On peut faire d’intéressants rapprochements entre cet éloge du vin chez Rabelais et les hymnes védiques consacrés au soma – le breuvage préféré des hommes et l’ambroisie des Dieux. Dans le Rig véda un livre entier mandala est consacré à la description du soma. Que d’appellations diverses que d’épithètes pour le décrire ! Le soma est « enivrant, doux, frais, rouge, c’est là que réside l’extase… quand Indra en boit nul ne peut le vaincre dans la bataille ». Les vers suivants sont relevés des Hymnes spéculatifs du véda traduits en français par Louis Renou.
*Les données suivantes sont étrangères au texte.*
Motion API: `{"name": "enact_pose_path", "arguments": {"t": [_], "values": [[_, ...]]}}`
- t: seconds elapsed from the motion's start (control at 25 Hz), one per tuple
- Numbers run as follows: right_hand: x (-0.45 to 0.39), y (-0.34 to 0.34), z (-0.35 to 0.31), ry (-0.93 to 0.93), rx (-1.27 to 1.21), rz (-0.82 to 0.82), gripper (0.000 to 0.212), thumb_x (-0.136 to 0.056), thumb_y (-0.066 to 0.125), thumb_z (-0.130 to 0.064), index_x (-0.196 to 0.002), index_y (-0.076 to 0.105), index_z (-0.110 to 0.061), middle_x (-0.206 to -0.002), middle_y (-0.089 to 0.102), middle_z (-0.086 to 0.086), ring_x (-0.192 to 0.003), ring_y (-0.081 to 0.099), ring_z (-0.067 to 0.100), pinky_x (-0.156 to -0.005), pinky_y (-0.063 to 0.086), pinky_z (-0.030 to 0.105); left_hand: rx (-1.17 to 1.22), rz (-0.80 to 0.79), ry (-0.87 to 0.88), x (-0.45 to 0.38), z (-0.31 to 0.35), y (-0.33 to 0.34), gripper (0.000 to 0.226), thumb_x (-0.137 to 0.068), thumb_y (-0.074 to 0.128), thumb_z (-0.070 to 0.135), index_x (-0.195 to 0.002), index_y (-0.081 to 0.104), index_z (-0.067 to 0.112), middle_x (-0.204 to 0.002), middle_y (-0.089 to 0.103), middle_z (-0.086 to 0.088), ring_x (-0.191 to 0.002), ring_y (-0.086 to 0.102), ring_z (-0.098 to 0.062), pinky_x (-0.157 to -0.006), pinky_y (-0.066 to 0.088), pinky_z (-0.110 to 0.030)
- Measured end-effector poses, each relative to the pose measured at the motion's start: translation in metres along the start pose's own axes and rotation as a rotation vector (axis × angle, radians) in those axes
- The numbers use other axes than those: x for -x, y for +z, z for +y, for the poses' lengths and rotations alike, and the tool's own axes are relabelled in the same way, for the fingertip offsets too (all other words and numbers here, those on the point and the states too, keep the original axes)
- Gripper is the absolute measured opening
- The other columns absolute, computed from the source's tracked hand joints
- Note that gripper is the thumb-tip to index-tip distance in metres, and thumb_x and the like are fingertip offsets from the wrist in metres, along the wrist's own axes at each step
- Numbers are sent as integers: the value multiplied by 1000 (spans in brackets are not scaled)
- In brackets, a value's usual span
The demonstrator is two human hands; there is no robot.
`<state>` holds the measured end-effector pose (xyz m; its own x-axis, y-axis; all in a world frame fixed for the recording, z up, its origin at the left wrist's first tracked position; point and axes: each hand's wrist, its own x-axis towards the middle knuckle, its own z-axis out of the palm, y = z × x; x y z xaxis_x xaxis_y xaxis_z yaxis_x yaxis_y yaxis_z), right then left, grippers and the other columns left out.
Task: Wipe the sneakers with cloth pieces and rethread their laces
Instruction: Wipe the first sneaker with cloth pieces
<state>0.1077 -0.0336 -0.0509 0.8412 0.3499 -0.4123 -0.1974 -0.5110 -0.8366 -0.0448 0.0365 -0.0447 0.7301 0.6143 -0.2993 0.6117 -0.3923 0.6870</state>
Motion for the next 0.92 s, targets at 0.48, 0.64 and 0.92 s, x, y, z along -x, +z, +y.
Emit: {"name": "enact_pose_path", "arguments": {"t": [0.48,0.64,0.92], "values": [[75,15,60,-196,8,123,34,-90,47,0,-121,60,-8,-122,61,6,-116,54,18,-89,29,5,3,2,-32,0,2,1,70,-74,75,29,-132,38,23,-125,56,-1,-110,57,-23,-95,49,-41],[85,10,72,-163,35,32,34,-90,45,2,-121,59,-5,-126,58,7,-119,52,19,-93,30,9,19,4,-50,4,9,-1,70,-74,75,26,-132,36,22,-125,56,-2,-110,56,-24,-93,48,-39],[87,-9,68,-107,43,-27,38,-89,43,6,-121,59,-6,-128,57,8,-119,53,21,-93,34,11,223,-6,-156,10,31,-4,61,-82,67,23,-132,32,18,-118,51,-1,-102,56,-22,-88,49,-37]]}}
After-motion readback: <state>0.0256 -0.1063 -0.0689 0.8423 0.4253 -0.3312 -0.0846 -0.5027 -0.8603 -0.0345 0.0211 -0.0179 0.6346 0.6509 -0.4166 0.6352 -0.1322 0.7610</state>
Ici le Dieu ivre de soma chante l’éloge de ce breuvage céleste :


Les breuvages m’ont soulevé

comme des chevaux rapides tirant le char

n’ai-je donc pas bu du soma ?


Le poème s’est approché de moi

comme la vache de son fils aimé

n’ai-je donc pas bu du soma ?


J’ai dominé le ciel de ma taille

Dominé la vaste terre…

N’ai-je donc pas bu du soma ?


Tout comme nos Dieux védiques Rabelais a trouvé dans le vin le meilleur de son inspiration. Tout au long de son œuvre il célèbre l’ivresse créatrice. C’est sans doute parmi les Aryens de l’Inde ancienne ‘beuveurs illustres’ de soma qu’il aurait trouvé ses frères spirituels. Dans le Cinquième Livre Rabelais fait allusion à Bacchus qui ‘fut de l’Inde vainqueur’. Ce Dieu est le double de notre Indra ‘le maître des breuvages’ ou somapa dont parle le Rig Véda. Le soma stimule les forces physiques et le pouvoir visionnaire. Il donne l’immortalité. Chez Rabelais ainsi que chez nos ancêtres le vin est surtout une métaphore. Ainsi le vin puisé à la sacrée fontaine ne saurait être le jus de la vigne au sens littéral. Ce vin représente le savoir suprême. Notons que c’est Rabelais lui-même qui nous invite à le rapprocher avec le soma védique. Le manuscrit du Cinquième Livre contient ce détail intéressant. La prêtresse Bacbuc emplit trois outres de l’eau ‘phantastique’ : « Des trois oyres les deux sont pleines de l’eaue susdicte, la tierce est extraicte du puys des saiges Indiens, lequel on nomme le tonneau des Brachmanes ». Cette allusion au ‘tonneau des Brachmanes’ retient toute notre attention. Ne fût-ce que ce seul exemple, il suffirait à montrer que Rabelais connaissait la culture et la pensée indiennes.